I measured out the land I occupy, created circular mounds that would support the life I was about to help grow. I was given Soltera Morado corn kernels from my compa, my comadre, Mel. She did not have the room for them to flourish in her yard, so she gave tiny bits of purple to me as we spent time socially distant outside together in her garden. We talked about how the land can take care of us, how we miss our students, their smiles, seeing them learn in person, we talked about being heartbroken and angry. We talked about being Chicana women, all the solidarity we held in our bodies, and the grief that lingered with us. I went back home hopeful and thankful for the time spent with Mel and the gifts she gave me.
This summer, as I was doom scrolling on social media, I found a post sharing that native maíz was protected as part of Mexico’s National Heritage. As a Chicana/Latina woman I delighted in knowing that perhaps there would not be more varieties of maíz that would go extinct. That there was promise towards a future where maíz was protected and honored. This summer with the gifts from Mel and the ancestors who saved seeds before us, I saw maíz grow towards the sun. It grew taller than me, kept getting closer to the yellow and orange warmth in the sky. The Anishinaabe land I lived on welcomed the maíz that had roots that went beyond the clay that exists in the yard I get to help nurture.
As the corn I planted continued to grow, I thought about what I was protecting in the act of growing during a global pandemic. I was caring for something larger than me. The plants around me know what community care means.
When the corn shot up off the ground, the bees visited their purple tassles, I got to see sweet pollination. I wanted to see more life, I wanted to see more of nature taking care. I planted the second sister, pole beans. I saw the beans lean on the maíz I planted. The pole beans I planted crawled, kept going up and up towards something brighter with the help of her taller sister. The land accepted them and the Maíz accepted green, so much green, they almost fused together.

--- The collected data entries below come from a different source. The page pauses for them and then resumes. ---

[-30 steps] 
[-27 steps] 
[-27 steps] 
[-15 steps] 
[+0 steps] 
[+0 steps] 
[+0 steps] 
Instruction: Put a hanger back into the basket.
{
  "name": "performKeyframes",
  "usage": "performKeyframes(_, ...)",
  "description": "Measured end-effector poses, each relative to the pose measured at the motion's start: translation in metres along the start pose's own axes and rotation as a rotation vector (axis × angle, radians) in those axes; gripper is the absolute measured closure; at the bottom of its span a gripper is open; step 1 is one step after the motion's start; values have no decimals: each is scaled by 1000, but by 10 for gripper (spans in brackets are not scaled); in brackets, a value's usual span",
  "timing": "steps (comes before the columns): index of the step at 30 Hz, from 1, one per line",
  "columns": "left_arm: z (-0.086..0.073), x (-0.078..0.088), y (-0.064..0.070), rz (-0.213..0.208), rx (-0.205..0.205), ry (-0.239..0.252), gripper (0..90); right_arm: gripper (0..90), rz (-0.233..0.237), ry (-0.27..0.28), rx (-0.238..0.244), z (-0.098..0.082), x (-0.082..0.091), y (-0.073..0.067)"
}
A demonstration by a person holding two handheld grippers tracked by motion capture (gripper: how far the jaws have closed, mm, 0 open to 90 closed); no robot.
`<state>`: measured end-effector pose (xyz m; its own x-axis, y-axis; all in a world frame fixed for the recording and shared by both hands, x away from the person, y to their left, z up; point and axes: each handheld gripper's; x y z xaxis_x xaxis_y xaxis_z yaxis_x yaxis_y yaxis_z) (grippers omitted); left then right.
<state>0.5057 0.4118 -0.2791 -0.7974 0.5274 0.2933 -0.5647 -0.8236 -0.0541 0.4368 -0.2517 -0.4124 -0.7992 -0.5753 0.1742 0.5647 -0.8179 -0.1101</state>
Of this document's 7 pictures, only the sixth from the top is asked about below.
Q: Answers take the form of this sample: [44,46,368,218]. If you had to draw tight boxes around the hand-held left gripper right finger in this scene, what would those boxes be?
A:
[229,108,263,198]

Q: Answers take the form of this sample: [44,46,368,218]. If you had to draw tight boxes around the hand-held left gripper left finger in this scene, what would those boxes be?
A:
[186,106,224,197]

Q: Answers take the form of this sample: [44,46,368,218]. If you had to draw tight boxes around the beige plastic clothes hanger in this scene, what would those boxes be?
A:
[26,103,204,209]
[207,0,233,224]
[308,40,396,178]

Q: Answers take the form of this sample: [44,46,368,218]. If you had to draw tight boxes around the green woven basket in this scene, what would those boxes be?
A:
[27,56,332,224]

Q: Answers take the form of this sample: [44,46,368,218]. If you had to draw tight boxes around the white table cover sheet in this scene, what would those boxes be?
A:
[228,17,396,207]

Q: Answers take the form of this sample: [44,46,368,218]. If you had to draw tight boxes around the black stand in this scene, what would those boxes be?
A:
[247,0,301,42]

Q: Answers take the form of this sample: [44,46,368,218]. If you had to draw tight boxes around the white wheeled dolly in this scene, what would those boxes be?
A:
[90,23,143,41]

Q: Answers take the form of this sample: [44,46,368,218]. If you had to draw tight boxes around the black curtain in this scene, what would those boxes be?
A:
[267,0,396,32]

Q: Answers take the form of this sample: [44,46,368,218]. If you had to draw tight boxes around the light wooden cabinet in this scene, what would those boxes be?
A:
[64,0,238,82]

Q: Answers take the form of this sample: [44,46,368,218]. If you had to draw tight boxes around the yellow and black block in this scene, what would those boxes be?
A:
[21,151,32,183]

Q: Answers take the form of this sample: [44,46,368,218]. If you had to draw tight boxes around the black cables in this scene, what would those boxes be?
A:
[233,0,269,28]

I almost envied the way the beans were able to lace around the corn stalks, the way they were able to embrace each other. I miss the feel of human embrace. I miss getting lost in other humans. This summer I chose to live through the sisters.
I planted squash, and it grew and expanded, protecting her sisters with the tiniest of prickles. I saw yellow blossoms turn into summer squash. I watched as the sisters protected each other, I watched the way they changed and grew. I was able to harvest corn that once I husked it it revealed mal de ojos, purple eyes, protection from God. The beans filled my belly and the squash turned brighter and brighter, tiny little suns adorning the land I help care for.
The three sisters held each other tight, welcomed bees, butterflies, moths, and my hands. The land accepted the seeds I was gifted and able to sow into the Earth. I took care of the land and it took care of me. For the three sisters, community care is natural.